The power train of this kind is used for example as a drive system of an automotive vehicle. Until recently, it has been the common practice in controlling the power train to control an engine in a discrete manner from controlling a transmission as reported for example in an SAE technical paper 830423 published by Society of Automotive Engineering (SAE). In controlling an engine, an engine controller receives, as basic data, an engine revolution speed and an intake air flow rate, performs computations on these input data, and generates output data resulting from the computations in order to adjust fuel supply, ignition timing, exhaust gas recirculation rate, and intake air flow rate to optimal values, respectively. In controlling a transmission, a transmission controller receives, as basic input data, a vehicle speed and an engine load, performs computation on these input data, and generates output data resulting from the computations in order to shift the transmission to an optimal reduction ratio (a gear position) and adjust a slip in a torque converter to an optimal level. In controlling the engine, there are cases where an intake manifold vacuum or an intake pipe absolute pressure is used as an input data.
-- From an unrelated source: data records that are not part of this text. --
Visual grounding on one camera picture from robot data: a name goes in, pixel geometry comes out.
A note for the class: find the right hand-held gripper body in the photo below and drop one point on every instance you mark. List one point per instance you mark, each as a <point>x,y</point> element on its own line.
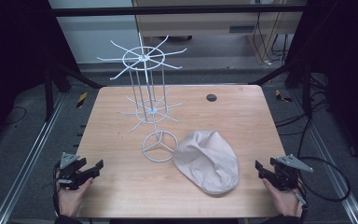
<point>287,175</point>

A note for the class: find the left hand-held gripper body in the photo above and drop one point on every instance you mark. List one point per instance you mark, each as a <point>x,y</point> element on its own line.
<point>70,177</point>

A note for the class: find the beige cloth cap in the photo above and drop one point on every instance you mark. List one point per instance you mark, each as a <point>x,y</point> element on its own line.
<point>208,161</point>

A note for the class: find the person's left hand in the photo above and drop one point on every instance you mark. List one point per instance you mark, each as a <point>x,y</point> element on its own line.
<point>71,199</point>

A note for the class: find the person's right hand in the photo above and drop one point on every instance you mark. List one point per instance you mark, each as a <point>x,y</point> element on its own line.
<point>282,200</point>

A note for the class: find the yellow black striped tape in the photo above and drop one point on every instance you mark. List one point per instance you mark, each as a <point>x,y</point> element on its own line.
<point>81,100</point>
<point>282,96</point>

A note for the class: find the black metal stand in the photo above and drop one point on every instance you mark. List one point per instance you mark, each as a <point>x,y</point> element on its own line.
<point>48,93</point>
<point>306,93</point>

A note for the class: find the black round table grommet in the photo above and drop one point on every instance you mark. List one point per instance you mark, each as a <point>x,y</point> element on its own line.
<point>211,97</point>

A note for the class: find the white cabinet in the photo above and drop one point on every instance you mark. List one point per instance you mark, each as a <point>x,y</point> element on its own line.
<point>90,40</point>

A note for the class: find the wooden background desk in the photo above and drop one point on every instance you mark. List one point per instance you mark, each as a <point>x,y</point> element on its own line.
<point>199,26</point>

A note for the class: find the aluminium floor rail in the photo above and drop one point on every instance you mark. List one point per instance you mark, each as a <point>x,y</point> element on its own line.
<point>354,211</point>
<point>28,161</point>

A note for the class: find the black horizontal frame bar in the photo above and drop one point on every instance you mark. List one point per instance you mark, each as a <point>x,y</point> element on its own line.
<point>167,10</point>

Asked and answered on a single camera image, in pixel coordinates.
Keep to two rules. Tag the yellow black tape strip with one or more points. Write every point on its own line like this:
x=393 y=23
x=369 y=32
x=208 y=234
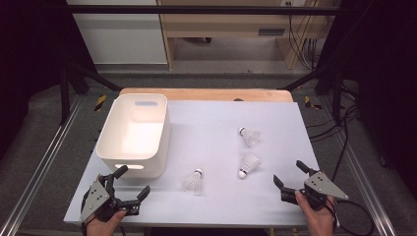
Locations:
x=100 y=102
x=308 y=102

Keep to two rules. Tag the person's right hand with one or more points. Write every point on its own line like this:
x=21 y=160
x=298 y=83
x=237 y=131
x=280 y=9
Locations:
x=319 y=221

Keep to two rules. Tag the white cabinet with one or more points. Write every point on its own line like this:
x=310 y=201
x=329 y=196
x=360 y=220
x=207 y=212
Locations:
x=121 y=36

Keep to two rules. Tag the white shuttlecock black band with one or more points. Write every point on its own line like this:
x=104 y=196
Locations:
x=193 y=183
x=250 y=137

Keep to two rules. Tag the white plastic storage bin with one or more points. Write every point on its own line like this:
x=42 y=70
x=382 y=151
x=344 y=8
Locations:
x=134 y=137

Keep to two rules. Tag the white shuttlecock plain cork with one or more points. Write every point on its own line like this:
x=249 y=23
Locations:
x=249 y=164

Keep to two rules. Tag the black metal stand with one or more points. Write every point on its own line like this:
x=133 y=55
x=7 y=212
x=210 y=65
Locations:
x=336 y=95
x=65 y=95

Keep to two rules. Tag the wooden table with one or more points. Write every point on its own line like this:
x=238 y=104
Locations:
x=203 y=94

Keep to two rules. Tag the black horizontal bar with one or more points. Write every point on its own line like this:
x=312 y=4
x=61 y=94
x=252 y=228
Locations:
x=196 y=10

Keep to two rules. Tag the white board sheet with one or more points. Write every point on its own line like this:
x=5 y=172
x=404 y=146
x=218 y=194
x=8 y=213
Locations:
x=213 y=131

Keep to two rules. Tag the black curtain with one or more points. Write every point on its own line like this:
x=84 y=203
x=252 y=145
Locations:
x=29 y=49
x=387 y=65

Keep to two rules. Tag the person's left hand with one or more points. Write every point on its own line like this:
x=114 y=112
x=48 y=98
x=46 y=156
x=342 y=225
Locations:
x=103 y=227

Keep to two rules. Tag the aluminium floor rail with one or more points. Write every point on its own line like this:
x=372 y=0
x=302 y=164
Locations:
x=42 y=167
x=364 y=177

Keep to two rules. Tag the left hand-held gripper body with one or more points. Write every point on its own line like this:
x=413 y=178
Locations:
x=96 y=200

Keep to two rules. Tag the light wooden desk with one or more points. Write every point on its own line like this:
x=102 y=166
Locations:
x=226 y=24

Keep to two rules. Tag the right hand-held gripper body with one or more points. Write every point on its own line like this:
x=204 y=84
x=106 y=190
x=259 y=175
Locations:
x=323 y=187

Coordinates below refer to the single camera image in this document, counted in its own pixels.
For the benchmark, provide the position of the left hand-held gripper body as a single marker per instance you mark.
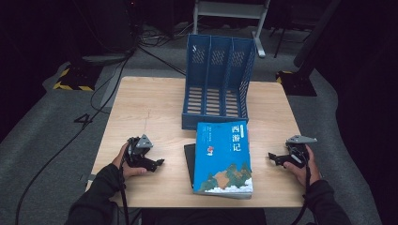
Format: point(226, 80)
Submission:
point(140, 153)

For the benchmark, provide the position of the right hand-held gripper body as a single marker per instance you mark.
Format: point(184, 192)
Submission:
point(297, 150)

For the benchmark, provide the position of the black notebook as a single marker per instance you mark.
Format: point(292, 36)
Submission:
point(189, 159)

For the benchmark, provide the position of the blue landscape cover book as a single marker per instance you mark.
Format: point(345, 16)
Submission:
point(219, 156)

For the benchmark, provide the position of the blue plastic file rack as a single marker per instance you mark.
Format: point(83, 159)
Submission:
point(219, 72)

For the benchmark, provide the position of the person's left hand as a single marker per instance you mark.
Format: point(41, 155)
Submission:
point(120, 157)

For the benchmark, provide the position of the person's right hand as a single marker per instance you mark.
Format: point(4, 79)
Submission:
point(302, 175)

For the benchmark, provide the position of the metal table clip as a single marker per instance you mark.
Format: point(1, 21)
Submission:
point(86, 178)

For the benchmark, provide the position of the black yellow-striped stand base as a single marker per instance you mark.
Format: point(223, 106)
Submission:
point(297, 82)
point(78, 78)

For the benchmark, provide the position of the person's dark clothing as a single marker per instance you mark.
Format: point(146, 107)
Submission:
point(203, 217)

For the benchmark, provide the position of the grey flat stand base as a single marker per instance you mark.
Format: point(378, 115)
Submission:
point(104, 58)

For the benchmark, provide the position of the thin black tripod stand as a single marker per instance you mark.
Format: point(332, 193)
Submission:
point(281, 40)

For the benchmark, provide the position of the dark grey slanted pole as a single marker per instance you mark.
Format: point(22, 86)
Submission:
point(316, 31)

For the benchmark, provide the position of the white metal stand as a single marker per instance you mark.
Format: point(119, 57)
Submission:
point(231, 11)

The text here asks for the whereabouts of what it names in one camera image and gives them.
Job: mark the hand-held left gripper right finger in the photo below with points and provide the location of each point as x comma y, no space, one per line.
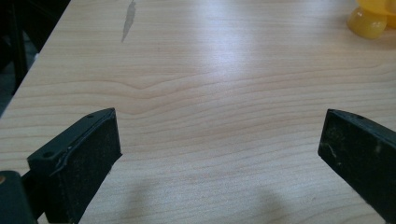
358,155

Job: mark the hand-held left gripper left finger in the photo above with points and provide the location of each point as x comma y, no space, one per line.
81,161

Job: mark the dark metal stand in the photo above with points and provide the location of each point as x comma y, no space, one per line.
18,46

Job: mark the yellow plastic toy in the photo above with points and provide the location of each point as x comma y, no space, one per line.
370,18

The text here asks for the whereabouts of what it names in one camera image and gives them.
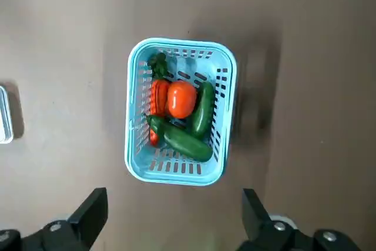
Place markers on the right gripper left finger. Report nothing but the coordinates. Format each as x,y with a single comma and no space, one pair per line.
82,224

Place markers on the silver kitchen scale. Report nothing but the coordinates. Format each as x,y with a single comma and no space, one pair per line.
4,115

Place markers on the light blue plastic basket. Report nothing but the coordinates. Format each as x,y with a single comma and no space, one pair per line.
176,174

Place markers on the green toy cucumber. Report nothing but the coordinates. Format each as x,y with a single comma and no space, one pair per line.
185,142
203,110

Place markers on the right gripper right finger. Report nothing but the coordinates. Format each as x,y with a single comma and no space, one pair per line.
258,227

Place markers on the orange toy carrot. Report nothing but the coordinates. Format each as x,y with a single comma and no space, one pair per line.
158,98

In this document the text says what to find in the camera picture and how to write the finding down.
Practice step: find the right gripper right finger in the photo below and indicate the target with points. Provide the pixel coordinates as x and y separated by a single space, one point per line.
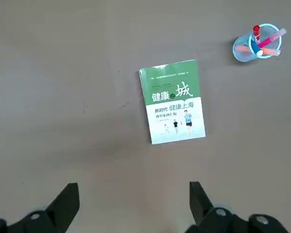
203 213

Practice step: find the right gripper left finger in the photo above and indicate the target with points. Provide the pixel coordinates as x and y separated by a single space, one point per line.
58 208

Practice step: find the green and white book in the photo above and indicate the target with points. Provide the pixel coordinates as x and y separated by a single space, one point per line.
172 104

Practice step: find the blue and white marker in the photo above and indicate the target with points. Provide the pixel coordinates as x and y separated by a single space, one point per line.
255 47

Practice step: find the orange highlighter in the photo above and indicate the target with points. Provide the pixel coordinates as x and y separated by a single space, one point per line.
269 51

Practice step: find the pink highlighter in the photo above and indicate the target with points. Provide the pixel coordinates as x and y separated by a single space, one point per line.
271 38

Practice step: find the red marker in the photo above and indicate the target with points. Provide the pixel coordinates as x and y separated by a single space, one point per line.
256 31

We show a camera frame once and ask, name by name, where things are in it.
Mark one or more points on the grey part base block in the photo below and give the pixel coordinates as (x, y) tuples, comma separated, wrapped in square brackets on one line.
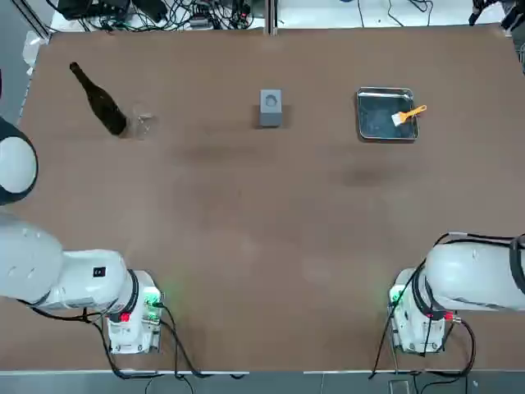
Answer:
[(270, 113)]

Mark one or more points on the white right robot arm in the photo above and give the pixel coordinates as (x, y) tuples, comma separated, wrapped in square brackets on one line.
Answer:
[(463, 275)]

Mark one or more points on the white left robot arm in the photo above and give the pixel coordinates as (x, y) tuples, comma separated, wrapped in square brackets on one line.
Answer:
[(78, 279)]

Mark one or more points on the shiny metal tray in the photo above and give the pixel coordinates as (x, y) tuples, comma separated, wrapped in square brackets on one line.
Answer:
[(381, 123)]

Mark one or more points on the clear glass cup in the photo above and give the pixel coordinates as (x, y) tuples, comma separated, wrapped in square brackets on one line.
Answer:
[(141, 121)]

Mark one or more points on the dark brown glass bottle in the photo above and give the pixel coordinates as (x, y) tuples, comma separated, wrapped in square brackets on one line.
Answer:
[(102, 106)]

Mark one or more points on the grey floor socket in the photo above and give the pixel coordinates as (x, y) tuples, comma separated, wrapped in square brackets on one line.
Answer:
[(399, 386)]

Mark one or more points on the black power supply box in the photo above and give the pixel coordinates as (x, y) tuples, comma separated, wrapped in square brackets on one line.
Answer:
[(94, 8)]

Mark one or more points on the clear plastic bag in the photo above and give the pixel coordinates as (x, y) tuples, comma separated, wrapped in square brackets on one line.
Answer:
[(35, 49)]

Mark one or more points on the aluminium frame post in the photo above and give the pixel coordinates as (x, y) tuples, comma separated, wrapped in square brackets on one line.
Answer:
[(271, 16)]

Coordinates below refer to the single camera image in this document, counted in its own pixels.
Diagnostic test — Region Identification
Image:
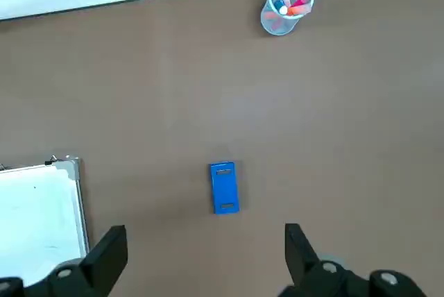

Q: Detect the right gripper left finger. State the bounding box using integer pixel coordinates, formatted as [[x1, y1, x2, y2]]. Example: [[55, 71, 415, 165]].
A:
[[0, 226, 128, 297]]

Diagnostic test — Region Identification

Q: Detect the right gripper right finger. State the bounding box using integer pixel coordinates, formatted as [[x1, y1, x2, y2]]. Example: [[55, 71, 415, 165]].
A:
[[279, 223, 427, 297]]

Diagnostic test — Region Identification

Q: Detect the blue plastic eraser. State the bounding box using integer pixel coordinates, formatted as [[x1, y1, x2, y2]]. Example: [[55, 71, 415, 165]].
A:
[[209, 160, 241, 215]]

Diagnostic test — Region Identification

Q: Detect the metal framed whiteboard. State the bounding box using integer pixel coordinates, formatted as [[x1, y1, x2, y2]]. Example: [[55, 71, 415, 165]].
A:
[[0, 155, 90, 287]]

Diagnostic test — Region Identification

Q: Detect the clear plastic pen cup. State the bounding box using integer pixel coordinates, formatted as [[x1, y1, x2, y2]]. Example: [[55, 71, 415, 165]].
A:
[[260, 0, 316, 37]]

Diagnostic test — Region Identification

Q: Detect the orange highlighter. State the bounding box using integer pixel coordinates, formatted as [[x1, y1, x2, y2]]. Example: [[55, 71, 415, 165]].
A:
[[287, 3, 312, 17]]

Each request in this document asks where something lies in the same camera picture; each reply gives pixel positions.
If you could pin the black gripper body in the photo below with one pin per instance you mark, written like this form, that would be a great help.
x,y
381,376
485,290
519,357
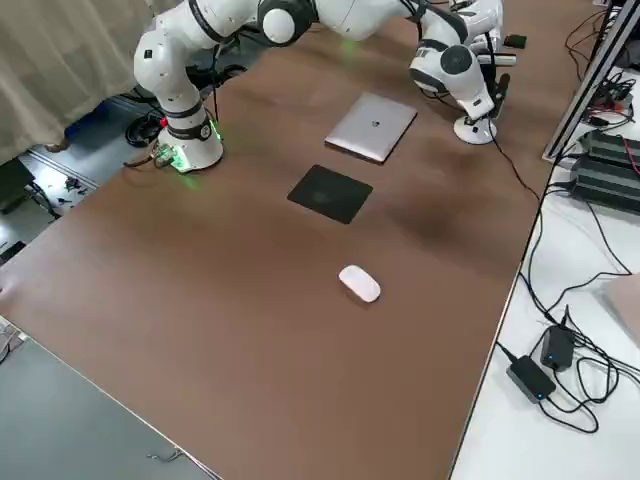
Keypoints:
x,y
472,120
502,82

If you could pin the beige curtain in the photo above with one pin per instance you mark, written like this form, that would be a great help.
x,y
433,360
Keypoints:
x,y
50,60

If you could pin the black electronics box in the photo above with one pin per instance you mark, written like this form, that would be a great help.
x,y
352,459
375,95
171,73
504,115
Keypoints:
x,y
610,175

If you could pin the black mouse pad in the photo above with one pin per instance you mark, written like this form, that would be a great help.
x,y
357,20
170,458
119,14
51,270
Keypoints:
x,y
330,195

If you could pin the green circuit board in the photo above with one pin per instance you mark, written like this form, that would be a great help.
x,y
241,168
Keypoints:
x,y
164,156

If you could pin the silver closed laptop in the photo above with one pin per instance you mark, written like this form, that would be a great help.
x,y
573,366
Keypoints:
x,y
350,135

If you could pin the white gooseneck desk lamp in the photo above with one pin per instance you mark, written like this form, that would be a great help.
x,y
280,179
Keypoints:
x,y
480,136

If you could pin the small black square object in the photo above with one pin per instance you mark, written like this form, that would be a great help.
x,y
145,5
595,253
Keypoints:
x,y
515,41

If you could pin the aluminium camera post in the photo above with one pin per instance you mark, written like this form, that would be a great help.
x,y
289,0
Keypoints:
x,y
589,85

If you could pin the white computer mouse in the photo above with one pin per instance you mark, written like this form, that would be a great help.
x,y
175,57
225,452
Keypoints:
x,y
360,283

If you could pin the black floor box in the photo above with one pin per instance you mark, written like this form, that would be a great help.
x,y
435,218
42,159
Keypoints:
x,y
12,185

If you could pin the blue floor object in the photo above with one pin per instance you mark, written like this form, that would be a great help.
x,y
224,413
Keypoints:
x,y
92,122

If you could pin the pale pink flat object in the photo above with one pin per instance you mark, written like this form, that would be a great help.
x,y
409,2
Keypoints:
x,y
627,305

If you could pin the black flat hub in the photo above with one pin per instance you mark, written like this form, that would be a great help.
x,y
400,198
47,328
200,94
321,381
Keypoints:
x,y
532,380

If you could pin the black power adapter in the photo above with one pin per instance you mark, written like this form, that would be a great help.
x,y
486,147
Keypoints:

However, according to the control method as mentioned above, the input data for use in controlling the engine are different from the input data for use in controlling the transmission, and thus the engine and the transmission do not operate on integrated input data. Thus, when a plurality of means for generating input data, such as sensors, have less uniform characteristics or they age in different manners, the varying tendency of control characteristics of the engine and that of the transmission which are dependent upon the characteristics of the means are not uniform and less close with each other. In this case, since the engine control characteristics and the transmission control characteristics are not matched, even if variations in control characteristics of the engine and variations in control characteristics of the transmission are not substantially large, respectively, the fuel economy and the power performance of the power train as a whole are deteriorated greatly, resulting in a great deterioration in performance as compared to the initial performance. With the conventional control method, however, there are limits to enhancing or improving the control characteristics of the power train as a whole.